In consideration of and as compensation to Signet Bank for the value
and benefit directly received by Borrower for this amendment, Borrower agrees to
pay Signet Bank an amendment fee of $15,000, due and payable in immediately
available funds upon execution of this waiver and amendment by Borrower.
Except as expressly amended hereby, all other terms of the Credit
Agreement and Related Documents remain in full force and effect and unchanged.

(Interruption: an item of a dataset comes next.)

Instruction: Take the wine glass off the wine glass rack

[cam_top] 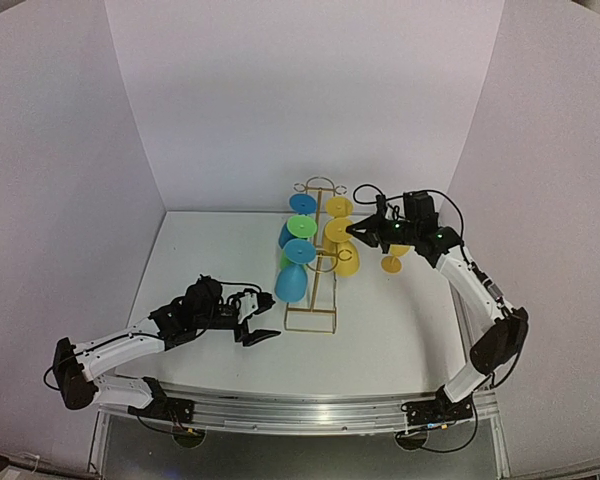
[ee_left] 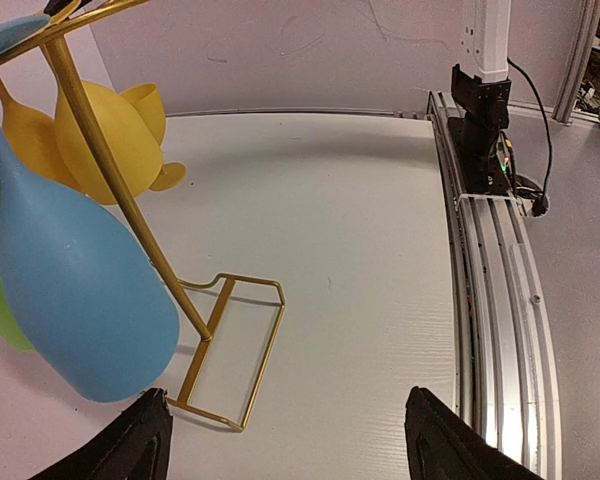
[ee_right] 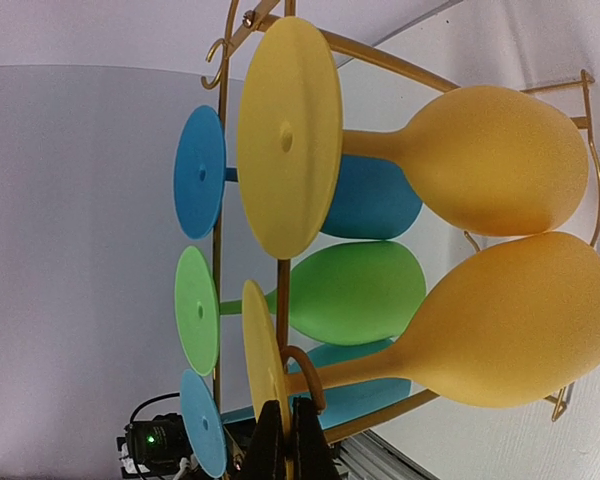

In addition, Signet Bank's agreement hereby to amend the Note will not obligate
Signet Bank to otherwise amend the Credit Agreement or any Related Document in
any manner at any time in the future or to waive compliance (temporarily or
otherwise) with any provision of any Related Document. Capitalized terms used
herein without separate definition have the meaning ascribed to such terms in
the Credit Agreement.
Please evidence Borrower's agreement to the terms of this Amendment and
to Borrower's payment of Lender's reasonable attorney's fees in connection with
the Credit Agreement amendment by signing a copy of this letter where indicated
below and returning it to me by overnight courier (with a copy to Xxx
Xxxxxxxxxx). This agreement by Lender to amend the Credit Agreement expires, if
not accepted by Borrower through execution of this letter, on Friday August 22,
1997.
Yours truly,
/s/ Xxx X. Xxxxxxxx
-----------------------------------
Xxx X. Xxxxxxxx, Vice President
Signet Bank
cc: Xx. Xxx Xxxxx, American Passage Media, Inc.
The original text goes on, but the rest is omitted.